If you do that, wonderful things will happen. One of the most striking illustrations of this in our spiritual tradition is the example of Venerable Matt Talbot, this Irishman from Dublin who was so hopelessly alcoholic for fifteen years, and then had a moment of conversion and built the entirety of his spiritual life—his daily prayer, spiritual reading, and the penance that he undertook—on overcoming the vulnerability of alcohol. And from the day when he was 28 and had that conversion, he never touched another drop of alcohol and became the holy man of God whose cause of canonization is well advanced and who is such an inspiration for so many. He knew his most vulnerable point, and he built his spiritual life on strengthening it, and it made him a saint. Our own most vulnerable points are probably going to be less visible than that.
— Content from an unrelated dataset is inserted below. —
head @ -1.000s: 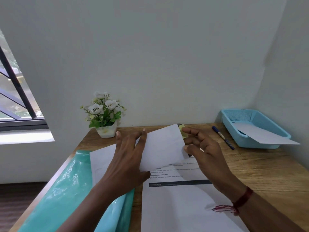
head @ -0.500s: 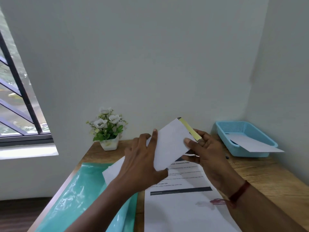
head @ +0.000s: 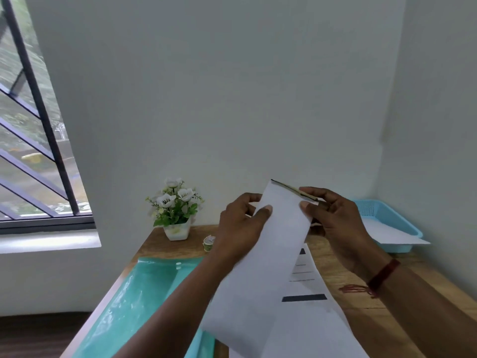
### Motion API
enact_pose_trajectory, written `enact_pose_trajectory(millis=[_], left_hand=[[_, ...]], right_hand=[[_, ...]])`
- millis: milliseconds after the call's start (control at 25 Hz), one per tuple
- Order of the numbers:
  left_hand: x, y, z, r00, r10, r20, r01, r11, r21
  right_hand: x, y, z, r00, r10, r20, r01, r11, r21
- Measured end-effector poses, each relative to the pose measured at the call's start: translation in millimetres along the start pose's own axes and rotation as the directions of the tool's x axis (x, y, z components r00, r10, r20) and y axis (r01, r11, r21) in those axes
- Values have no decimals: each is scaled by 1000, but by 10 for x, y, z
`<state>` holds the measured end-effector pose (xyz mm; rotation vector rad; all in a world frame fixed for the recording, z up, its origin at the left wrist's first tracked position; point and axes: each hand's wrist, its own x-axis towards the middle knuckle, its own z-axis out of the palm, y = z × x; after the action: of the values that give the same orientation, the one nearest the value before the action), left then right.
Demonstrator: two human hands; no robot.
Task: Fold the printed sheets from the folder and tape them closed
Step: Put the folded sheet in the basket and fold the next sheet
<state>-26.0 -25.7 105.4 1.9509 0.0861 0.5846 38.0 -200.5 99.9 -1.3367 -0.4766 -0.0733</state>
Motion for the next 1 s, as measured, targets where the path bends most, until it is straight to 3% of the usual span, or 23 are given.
enact_pose_trajectory(millis=[120,440,680,840,1000], left_hand=[[119,71,19,998,-65,3,63,963,-262],[194,350,59,990,-137,-31,108,882,-458],[158,286,52,996,41,-81,-62,963,-264],[111,307,35,980,167,-106,-181,975,-132],[74,353,48,957,254,-140,-264,963,-62]], right_hand=[[32,-77,13,999,-43,28,44,999,-31],[70,-209,14,991,-84,105,98,987,-128],[21,-262,-36,977,-112,183,148,969,-197],[8,-265,6,978,-192,77,205,948,-243],[-30,-307,73,981,-193,8,191,966,-175]])
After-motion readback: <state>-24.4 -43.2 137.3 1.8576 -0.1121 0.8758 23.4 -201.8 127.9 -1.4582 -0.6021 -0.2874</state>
Places of fear or anxiety or burden, or where it's hard to hope, that we carry in our hearts—maybe even hidden from everyone—know what they are, apply the spiritual tools, and wonderful things can happen in the spiritual life. Before we finish, I'll mention some resources where you can pursue this and the other rules and learn more about them. In this, our final session, we'll focus on the final exercise of prayer in the Spiritual Exercises, which Ignatius calls the Contemplation to Attain the Love of God. And we'll at least see a little part of it, this beautiful exercise that is so much loved. Ignatius introduces this by calling attention to two points.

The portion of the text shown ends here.